■ **Action item**
Return exactly and only these lines: the first of the listing through the one containing "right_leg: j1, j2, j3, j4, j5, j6".

■ **Material provided**
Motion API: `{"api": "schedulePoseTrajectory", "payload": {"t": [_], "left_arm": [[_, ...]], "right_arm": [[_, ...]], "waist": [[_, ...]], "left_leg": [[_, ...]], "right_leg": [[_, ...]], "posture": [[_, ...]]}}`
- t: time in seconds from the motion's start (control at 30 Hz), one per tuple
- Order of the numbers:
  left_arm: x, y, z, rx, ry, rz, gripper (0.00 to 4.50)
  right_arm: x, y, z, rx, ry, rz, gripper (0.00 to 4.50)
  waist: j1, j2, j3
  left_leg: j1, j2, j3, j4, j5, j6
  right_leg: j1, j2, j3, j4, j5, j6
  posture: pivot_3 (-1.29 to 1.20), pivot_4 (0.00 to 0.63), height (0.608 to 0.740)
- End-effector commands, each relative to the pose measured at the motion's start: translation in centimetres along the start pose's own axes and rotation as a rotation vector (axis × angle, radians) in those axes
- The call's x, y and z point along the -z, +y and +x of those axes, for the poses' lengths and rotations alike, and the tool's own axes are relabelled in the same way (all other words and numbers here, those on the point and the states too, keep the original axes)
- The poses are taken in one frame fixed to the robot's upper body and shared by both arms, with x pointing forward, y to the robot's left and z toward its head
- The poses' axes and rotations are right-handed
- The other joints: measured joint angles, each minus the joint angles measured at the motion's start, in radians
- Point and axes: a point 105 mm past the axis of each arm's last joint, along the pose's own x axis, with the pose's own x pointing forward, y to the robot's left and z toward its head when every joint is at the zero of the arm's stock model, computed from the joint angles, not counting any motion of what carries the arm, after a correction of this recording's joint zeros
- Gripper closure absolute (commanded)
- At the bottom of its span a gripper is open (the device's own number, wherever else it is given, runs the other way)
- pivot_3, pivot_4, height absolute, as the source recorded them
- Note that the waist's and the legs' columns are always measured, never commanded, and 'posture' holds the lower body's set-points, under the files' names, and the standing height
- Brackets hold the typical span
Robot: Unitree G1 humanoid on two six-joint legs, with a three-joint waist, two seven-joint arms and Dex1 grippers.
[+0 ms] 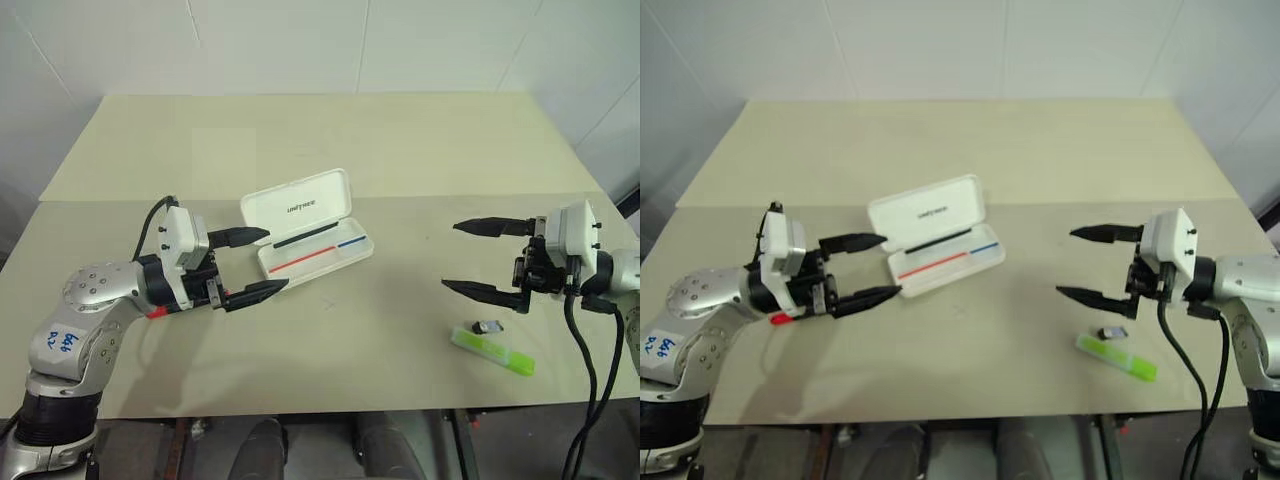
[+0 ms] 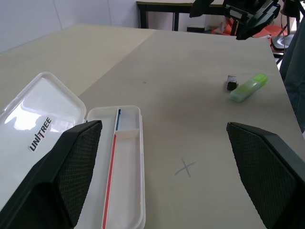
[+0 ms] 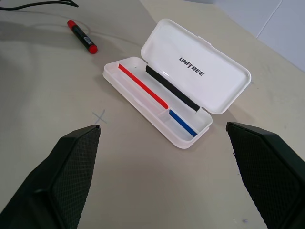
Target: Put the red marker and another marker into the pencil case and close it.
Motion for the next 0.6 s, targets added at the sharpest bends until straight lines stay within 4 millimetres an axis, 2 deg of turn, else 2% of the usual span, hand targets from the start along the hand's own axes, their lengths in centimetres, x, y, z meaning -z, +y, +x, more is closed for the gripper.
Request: {"api": "schedulePoseTrajectory", "payload": {"t": [0.03,0.33,0.5,0.53,0.6], "left_arm": [[-0.5,0.4,-0.2,-0.021,-0.014,0.016,0.04],[0.3,0.5,-0.3,-0.042,0.007,0.021,0.04],[1.0,0.7,-0.5,-0.057,0.043,0.024,0.04],[1.4,0.8,-0.4,-0.065,0.054,0.018,0.44],[1.9,1.0,-0.5,-0.077,0.067,0.007,0.96]], "right_arm": [[-1.3,0.1,0.2,-0.008,-0.028,-0.044,0.0],[-1.3,0.3,0.6,-0.018,-0.034,-0.043,0.0],[-1.7,0.4,1.8,-0.015,-0.078,-0.055,0.0],[-1.9,0.4,2.0,-0.012,-0.09,-0.057,0.0],[-2.1,0.6,2.5,-0.013,-0.1,-0.061,0.0]], "waist": [[0.0,0.0,0.0],[0.0,0.0,0.0],[-0.003,0.0,0.0],[-0.003,0.0,0.0],[-0.003,0.0,0.0]], "left_leg": [[0.0,0.0,0.0,0.0,0.0,0.0],[0.0,0.0,0.0,0.0,0.0,0.0],[0.0,0.0,0.0,0.0,0.0,0.0],[0.0,0.0,0.0,0.0,0.0,0.0],[0.0,0.0,0.0,0.0,0.0,0.0]], "right_leg": [[0.0,0.0,0.0,0.0,0.0,0.0],[0.0,0.0,0.0,0.0,0.0,0.0],[0.0,0.0,0.0,0.0,0.0,0.0],[0.0,0.0,0.0,0.0,0.0,0.0],[0.0,0.0,0.0,0.0,0.0,0.0]], "posture": [[0.0,0.15,0.74],[0.0,0.15,0.74],[0.0,0.15,0.74],[0.0,0.15,0.74],[0.0,0.15,0.74]]}}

■ **Result for this exercise**
Motion API: `{"api": "schedulePoseTrajectory", "payload": {"t": [_], "left_arm": [[_, ...]], "right_arm": [[_, ...]], "waist": [[_, ...]], "left_leg": [[_, ...]], "right_leg": [[_, ...]], "posture": [[_, ...]]}}`
- t: time in seconds from the motion's start (control at 30 Hz), one per tuple
- Order of the numbers:
  left_arm: x, y, z, rx, ry, rz, gripper (0.00 to 4.50)
  right_arm: x, y, z, rx, ry, rz, gripper (0.00 to 4.50)
  waist: j1, j2, j3
  left_leg: j1, j2, j3, j4, j5, j6
  right_leg: j1, j2, j3, j4, j5, j6

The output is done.